Valérie Boronad a d’abord écrit pour le théâtre, aux côtés de son mari, metteur en scène et comédien avec qui elle assure la co-direction d’une Compagnie de théâtre professionnelle. Éprise de littérature américaine [Faulkner, Hemingway, Selby, Miller, Fante, Banks, Irving, Auster…], sa technique narrative s’inscrit dans une filiation d’outre-atlantique. Les Constellations du hasard est le premier roman qu’elle présente.
Diplômée de l’ESSEC et agrégée, Valérie Boronad est professeur dans l’Enseignement Supérieur. Auprès de sa famille, elle partage son temps entre la région parisienne et la presqu’île de Giens.
Entretien. Rencontre avec l'auteur qui nous parle de son métier d'écrivain.

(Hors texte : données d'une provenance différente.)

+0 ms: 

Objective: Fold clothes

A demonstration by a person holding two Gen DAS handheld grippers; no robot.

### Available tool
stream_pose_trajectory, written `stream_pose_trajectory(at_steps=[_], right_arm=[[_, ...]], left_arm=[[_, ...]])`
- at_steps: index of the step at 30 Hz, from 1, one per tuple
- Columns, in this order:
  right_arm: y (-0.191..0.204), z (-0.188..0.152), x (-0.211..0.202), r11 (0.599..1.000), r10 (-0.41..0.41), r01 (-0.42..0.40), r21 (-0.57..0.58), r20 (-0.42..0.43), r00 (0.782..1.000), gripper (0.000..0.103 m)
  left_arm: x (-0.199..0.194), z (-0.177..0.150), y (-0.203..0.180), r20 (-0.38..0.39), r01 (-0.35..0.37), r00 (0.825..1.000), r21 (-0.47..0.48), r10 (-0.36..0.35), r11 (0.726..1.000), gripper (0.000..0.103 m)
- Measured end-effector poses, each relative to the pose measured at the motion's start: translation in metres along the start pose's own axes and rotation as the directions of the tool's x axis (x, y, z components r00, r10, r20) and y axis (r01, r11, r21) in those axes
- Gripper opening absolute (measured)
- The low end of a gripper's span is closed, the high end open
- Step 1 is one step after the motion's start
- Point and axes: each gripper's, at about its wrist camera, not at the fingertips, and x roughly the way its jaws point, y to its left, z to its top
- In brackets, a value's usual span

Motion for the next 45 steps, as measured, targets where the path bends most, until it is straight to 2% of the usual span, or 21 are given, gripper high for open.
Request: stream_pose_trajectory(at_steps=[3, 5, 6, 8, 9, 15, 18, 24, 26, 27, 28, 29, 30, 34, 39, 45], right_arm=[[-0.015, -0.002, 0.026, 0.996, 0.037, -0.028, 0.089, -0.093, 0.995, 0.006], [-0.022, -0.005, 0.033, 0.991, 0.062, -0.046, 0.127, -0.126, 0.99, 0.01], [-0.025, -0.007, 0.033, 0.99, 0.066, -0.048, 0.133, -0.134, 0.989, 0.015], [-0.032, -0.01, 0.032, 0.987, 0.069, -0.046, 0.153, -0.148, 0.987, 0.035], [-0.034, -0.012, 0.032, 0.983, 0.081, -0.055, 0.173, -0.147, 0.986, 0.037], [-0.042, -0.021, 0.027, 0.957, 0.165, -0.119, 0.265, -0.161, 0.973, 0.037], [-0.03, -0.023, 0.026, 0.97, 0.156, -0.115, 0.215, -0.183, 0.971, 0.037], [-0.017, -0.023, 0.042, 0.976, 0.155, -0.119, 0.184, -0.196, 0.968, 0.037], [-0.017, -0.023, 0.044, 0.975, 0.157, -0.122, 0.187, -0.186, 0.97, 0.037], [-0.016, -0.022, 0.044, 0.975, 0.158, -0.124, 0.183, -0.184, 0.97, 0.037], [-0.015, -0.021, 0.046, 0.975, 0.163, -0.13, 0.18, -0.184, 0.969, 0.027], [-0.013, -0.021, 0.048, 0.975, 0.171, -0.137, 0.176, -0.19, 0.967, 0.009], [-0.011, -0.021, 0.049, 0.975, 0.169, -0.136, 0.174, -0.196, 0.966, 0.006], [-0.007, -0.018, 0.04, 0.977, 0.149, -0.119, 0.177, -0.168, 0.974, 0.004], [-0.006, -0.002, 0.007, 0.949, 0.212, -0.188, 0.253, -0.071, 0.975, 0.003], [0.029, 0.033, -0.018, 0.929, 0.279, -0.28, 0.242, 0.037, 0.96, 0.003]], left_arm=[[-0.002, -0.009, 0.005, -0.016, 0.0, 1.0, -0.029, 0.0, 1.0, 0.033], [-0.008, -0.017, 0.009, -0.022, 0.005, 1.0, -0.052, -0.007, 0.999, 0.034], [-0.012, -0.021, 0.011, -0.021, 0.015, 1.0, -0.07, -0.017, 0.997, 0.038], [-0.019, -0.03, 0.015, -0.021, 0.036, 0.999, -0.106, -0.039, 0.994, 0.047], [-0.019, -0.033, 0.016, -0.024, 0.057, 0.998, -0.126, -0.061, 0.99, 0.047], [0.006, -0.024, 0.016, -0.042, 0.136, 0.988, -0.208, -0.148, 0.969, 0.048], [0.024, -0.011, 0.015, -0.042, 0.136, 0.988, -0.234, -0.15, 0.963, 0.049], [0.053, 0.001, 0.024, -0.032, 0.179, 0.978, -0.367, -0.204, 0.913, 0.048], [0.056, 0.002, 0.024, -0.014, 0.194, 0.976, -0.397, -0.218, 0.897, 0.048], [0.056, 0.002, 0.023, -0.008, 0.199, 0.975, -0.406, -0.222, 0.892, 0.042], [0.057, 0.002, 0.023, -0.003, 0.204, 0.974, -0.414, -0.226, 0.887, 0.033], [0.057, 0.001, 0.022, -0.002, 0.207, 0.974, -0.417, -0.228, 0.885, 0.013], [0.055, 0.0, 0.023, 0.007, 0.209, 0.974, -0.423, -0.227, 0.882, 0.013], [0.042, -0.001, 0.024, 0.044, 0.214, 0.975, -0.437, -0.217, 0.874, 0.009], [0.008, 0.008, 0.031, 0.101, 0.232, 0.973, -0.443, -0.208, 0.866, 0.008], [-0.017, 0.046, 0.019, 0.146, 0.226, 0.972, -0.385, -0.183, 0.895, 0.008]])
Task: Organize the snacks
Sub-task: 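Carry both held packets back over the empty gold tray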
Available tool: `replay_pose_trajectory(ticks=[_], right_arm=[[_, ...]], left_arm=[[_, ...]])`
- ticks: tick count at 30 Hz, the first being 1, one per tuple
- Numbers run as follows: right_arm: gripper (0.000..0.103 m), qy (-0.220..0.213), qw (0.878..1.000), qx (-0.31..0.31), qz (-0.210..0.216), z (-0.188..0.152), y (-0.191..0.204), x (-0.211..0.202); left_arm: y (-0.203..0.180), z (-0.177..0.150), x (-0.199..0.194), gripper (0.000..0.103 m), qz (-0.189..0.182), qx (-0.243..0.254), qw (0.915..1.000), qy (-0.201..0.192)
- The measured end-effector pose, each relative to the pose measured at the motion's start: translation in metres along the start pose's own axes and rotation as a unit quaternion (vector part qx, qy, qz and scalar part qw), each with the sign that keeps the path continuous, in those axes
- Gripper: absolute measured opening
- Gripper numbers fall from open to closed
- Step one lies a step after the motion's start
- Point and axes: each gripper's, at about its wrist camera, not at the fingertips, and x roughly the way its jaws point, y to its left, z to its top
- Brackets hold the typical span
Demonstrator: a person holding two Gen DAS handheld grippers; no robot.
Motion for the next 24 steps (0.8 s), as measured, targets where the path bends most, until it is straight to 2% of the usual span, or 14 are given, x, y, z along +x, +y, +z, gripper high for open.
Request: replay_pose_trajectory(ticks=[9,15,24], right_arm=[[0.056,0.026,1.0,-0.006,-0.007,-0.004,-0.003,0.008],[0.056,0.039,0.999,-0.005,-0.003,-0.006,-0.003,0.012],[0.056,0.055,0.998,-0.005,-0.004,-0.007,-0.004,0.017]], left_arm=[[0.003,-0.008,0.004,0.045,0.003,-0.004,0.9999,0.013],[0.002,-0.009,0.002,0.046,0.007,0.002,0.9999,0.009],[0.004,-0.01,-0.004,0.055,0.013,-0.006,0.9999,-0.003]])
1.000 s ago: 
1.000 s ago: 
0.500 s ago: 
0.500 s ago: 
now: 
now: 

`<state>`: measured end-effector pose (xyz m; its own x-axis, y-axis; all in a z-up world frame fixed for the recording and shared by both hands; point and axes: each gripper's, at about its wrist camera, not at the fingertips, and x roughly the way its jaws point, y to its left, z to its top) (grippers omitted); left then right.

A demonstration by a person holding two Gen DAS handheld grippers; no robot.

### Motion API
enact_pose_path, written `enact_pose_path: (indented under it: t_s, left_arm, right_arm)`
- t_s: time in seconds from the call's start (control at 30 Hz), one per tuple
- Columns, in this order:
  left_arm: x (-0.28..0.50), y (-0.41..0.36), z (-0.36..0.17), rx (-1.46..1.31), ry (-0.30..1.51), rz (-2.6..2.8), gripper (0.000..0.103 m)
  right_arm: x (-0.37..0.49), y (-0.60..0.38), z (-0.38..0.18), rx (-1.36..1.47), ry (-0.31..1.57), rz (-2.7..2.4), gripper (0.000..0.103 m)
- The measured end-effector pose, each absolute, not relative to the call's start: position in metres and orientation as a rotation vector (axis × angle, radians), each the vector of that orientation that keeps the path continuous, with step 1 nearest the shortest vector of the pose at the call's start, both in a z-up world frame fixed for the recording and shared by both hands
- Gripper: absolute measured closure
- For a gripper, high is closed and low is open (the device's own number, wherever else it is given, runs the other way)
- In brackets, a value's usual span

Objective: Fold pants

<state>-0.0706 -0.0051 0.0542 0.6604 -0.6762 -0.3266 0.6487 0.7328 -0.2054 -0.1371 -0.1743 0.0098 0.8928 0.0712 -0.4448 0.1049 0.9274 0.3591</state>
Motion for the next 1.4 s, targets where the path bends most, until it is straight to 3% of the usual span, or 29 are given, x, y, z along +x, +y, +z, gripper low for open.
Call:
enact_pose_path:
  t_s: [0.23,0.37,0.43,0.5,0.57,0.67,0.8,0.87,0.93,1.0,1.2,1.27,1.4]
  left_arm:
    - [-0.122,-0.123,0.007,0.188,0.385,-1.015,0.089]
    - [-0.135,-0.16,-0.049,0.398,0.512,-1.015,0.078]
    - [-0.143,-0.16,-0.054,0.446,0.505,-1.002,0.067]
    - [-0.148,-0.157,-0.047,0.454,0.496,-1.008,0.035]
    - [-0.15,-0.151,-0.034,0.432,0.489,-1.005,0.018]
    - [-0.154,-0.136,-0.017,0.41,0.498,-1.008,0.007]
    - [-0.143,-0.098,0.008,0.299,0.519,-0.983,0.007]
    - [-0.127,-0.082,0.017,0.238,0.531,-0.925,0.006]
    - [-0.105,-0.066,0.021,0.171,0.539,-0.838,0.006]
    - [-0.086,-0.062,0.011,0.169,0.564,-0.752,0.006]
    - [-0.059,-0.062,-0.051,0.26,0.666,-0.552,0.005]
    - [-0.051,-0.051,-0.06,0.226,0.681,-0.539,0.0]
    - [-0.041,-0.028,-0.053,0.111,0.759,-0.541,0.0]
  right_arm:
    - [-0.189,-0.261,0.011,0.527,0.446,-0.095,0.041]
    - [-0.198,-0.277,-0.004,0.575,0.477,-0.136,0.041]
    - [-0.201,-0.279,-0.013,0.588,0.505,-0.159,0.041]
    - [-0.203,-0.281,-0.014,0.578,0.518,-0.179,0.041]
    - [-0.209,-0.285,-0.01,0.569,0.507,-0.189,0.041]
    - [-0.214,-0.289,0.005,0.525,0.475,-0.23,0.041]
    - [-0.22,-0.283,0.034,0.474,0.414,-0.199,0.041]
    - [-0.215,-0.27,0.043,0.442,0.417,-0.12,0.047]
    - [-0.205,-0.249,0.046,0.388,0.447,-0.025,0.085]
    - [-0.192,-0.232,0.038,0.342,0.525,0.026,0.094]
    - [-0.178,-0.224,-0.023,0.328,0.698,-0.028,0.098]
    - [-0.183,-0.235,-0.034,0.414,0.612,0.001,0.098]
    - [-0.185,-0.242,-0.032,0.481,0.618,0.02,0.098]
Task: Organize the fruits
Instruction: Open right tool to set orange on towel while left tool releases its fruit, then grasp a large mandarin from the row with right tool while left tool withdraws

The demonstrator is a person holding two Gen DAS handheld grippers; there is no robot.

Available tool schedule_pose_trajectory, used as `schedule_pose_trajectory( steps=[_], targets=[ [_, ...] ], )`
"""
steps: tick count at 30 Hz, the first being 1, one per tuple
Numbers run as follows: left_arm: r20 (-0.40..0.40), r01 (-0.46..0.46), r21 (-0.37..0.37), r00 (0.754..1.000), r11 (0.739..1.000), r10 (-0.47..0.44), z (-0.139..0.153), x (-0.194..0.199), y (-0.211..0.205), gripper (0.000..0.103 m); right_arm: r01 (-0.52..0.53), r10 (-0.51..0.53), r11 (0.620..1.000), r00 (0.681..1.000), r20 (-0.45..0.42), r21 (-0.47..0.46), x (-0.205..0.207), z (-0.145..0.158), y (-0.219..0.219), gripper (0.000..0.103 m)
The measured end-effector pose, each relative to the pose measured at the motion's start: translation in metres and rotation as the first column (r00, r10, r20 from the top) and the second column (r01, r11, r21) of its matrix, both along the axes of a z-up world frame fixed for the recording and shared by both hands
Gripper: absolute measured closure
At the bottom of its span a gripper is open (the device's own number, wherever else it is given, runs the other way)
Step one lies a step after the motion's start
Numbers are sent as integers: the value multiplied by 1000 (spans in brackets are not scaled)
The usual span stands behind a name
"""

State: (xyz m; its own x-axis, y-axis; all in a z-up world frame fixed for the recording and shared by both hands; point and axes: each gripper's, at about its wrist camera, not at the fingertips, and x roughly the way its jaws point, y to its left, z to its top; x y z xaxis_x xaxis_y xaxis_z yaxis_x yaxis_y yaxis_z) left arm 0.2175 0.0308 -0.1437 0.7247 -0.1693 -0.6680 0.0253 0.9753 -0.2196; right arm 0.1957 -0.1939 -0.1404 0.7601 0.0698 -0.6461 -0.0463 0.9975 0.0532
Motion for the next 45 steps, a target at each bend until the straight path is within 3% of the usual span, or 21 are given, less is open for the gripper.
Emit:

D’où vous vient le besoin d’écrire ?
La naissance de ce besoin, c’est le grand mystère ! Mon premier souvenir en la matière remonte à l’âge de six ans, âge auquel je me suis éveillée un matin en annonçant que je serai écrivain, sans jamais plus en démordre ! Bien sûr, j’aimais les histoires, bien sûr, j’aimais lire – déjà ! – mais pourquoi me suis-je mise en tête d’épouser l’écriture à cet âge-là, c’est franchement incompréhensible ! En définitive, il y a parfois des actes qui font sens presque malgré nous. C’est un peu comme dans une histoire d’amour. À quel moment l’amour est né ? À quel moment est-ce que l’on sait ? Lorsqu’on l’a croisé(e), ce jour-là, l’aimait-on déjà… qu’est-ce qui a fait que…qu’est-ce qui a permis cette rencontre exceptionnelle parmi toutes les autres… Je crois que le destin – pour reprendre un des thèmes du roman – repose davantage sur une disposition intérieure que sur des faisceaux d’événements extérieurs. Cette disposition intérieure nous met peut-être simplement en phase avec nous-mêmes. Et ce mystère fait écho dans l’écriture elle-même : le métier d’un écrivain est avant tout de fabriquer des histoires, d’entortiller le hasard pour fabriquer des destins de papier. Néanmoins, j’ai souvent l’impression de ne faire rien de plus qu’ « écouter » mes personnages, j’ai le sentiment de devoir être vigilante, de ne rien leur imposer, afin de me faire dépositaire de l’histoire qu’ils portent en eux et que je parviendrai peut-être à entendre si je fais suffisamment silence…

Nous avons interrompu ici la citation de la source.